More than an open Russian invasion of Ukraine, European capitals fear Kiev could be lured into a clash with pro-Russian separatists in the breakaway Donbass region.

According to senior European officials, the Western allies have warned Moscow that any provocation there -- even if uniformed Russian troops were not involved -- would also trigger the massive sanctions response they are drawing up.

And, separately, they have urged Ukraine's President Volodymyr Zelensky not to allow his forces to be drawn into more intense fighting by any Russian-backed actions on the tense frontline.

The warnings in Brussels, in the wake of European talks with NATO and US leaders, came as Ukraine reported that its forces had dismantled a network of saboteurs allegedly "coordinated by Russian special services".

This will increase concerns that Russia's President Vladimir Putin is preparing the ground for a clash that he would use as justification to launch a wider operation against Ukraine.

"No one knows if Putin has taken a decision to intervene and what would be the trigger," a senior European official told reporters. "But we're on maximum alert from now until the end of February."

Moscow has deployed more than 100,000 troops backed with tanks, artillery, rocket batteries and air power on Ukraine's border.

On Tuesday it launched military exercises in the Ukrainian region of Crimea, which it has occupied since 2014.

And Putin's government is accused by Kiev and the West of being in effective control of pro-Russian separatist militias in the Donbass, the twin breakaway regions of Lugansk and Donetsk.

The Russian parliament is due to debate a motion to urge Putin to recognise these as independent republics, which experts fear could be a prelude to deploying more Russian regular forces there.

The Kremlin has accused the United States of "escalating tensions" and warned of the risk that Kiev might itself launch an offensive against the pro-Russian regions.

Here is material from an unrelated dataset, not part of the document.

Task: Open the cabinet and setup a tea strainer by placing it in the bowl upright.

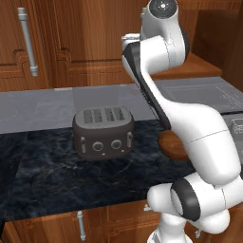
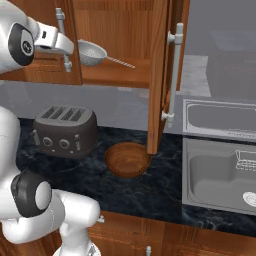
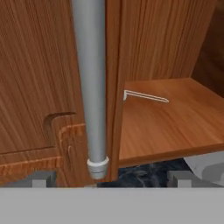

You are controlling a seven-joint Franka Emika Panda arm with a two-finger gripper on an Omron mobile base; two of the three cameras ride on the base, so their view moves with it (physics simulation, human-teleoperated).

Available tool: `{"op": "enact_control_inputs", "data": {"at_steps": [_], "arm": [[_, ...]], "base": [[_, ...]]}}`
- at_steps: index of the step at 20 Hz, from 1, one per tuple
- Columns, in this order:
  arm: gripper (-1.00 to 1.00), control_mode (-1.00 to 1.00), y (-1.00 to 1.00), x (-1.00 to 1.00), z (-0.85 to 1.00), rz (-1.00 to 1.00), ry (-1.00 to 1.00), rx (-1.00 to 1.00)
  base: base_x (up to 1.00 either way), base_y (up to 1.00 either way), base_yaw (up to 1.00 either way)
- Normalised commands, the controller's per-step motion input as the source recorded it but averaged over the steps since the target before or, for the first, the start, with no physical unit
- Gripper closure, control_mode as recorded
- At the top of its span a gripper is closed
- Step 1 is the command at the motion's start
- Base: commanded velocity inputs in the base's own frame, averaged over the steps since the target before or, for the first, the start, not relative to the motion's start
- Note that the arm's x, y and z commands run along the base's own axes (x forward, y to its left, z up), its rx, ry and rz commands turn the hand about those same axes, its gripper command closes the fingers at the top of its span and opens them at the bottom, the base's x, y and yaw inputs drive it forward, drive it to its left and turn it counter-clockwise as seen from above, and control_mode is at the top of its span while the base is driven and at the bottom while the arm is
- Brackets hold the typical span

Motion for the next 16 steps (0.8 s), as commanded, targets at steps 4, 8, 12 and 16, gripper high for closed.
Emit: {"op": "enact_control_inputs", "data": {"at_steps": [4,8,12,16], "arm": [[-1.0,-1.0,0.0,0.45,-0.15,-0.01,0.0,0.0],[-1.0,-1.0,0.03,0.44,-0.03,0.0,-0.01,0.0],[-1.0,-1.0,0.03,0.35,-0.02,0.0,-0.03,0.0],[-1.0,-1.0,0.0,0.25,-0.03,0.0,-0.05,0.0]], "base": [[0.0,0.0,0.0],[0.0,0.0,0.0],[0.0,0.0,0.0],[0.0,0.0,0.0]]}}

Last week, EU foreign policy chief Josep Borrell told MEPs that he was "worried about the situation in the regions not controlled by Kiev, because they are getting closer and closer to Russia".

The United States and its European allies insist they are united in their determination to impose "massive consequences" on Russia in the event that the troop build-up becomes an invasion.

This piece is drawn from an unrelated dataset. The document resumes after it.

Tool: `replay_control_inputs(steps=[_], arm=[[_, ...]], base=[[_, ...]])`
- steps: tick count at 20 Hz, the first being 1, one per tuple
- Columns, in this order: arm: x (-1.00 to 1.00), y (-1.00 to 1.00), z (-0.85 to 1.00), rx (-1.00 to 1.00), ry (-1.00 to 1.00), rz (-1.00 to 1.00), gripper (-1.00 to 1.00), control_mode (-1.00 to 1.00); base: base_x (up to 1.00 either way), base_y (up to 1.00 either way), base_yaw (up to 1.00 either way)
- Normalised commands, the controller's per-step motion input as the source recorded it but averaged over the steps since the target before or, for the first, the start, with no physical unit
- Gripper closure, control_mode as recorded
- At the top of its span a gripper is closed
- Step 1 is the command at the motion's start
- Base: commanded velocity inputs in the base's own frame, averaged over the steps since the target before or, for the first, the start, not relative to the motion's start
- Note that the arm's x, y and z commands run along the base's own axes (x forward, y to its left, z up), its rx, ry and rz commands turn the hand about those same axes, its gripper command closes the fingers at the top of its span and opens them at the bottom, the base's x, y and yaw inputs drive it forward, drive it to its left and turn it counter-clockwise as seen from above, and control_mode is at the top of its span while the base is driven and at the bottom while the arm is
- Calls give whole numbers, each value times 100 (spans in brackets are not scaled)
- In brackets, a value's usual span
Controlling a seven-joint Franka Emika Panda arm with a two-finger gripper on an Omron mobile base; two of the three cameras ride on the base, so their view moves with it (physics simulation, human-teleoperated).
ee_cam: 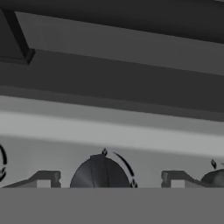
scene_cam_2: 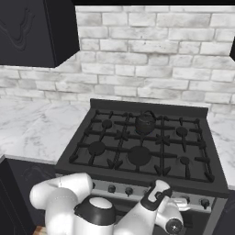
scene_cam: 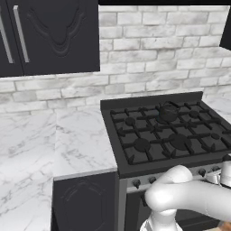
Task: The kettle is done boiling. Turn off the stove, then wait for 300 timesteps before moving the kettle to the dining table.
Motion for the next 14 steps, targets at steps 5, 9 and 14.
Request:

Around 46 percent of Russia's revenue comes from oil and gas sales and Europe is its major client
Around 46 percent of Russia's revenue comes from oil and gas sales and Europe is its major client AFP / TATYANA MAKEYEVA

On Tuesday, a day after talks between European foreign ministers in Brussels and a phone call between European leaders and US President Joe Biden, officials said a Donbass assault would be enough to trigger the same response.

"The region will be a theatre of immense provocation and Ukrainian leaders have been urged to do nothing that can be used as such by Moscow," a European diplomat said.

"We must learn the lessons of what happened in Georgia in 2008," he warned.

In 2008, Russia used the occasion of a Georgian offensive against its own breakaway region of South Ossetia to occupy the territory itself and recognise its independence.

Zelensky, whose government has been trying to talk down dire warnings of imminent invasion from US officials, has promised not to fall into the trap of Russian provocation.

The senior European official explained: "The EU will impose sanctions after any armed aggression in Ukraine, which could take many forms and not necessarily involve Russian troops."

This message, he said, had been passed to Moscow in talks that have been held between NATO and Russian envoys and at the OSCE. EU member states are represented on both bodies.

The outline of Brussels' eventual sanctions regime will be based on that imposed after Russia's 2014 annexation of Crimea, but be expanded in scope to a level "never seen before" in the words of Danish Foreign Minister Jeppe Kofod.

Around 46 percent of Russia's revenue comes from oil and gas sales and Europe is its major client. Expectations are that measures targeting Moscow's energy sector and financial links to the west would be hit hard.

But the sanctions would also have a blowback effect on the European economy. Hungary is seen as sympathetic to the Kremlin, and Germany, a big buyer of Russian gas, is concerned about an energy crisis.

Intense discussions lie ahead in Brussels as the final package is put together, but officials argue that EU divisions will melt away in the shock after a Russian action -- and hope Putin gets the message.

"There is a unity between Europeans and the United States to deploy, at a given moment, a set of sanctions considered as dissuasive," French foreign minister Jean-Yves Le Drian said Tuesday.

Nevertheless, Brussels knows that -- having played his hand with a massive troop build-up -- Putin has a narrow window in which to act or back down. His off ramp, if he decides to swerve the sanctions, is not clear.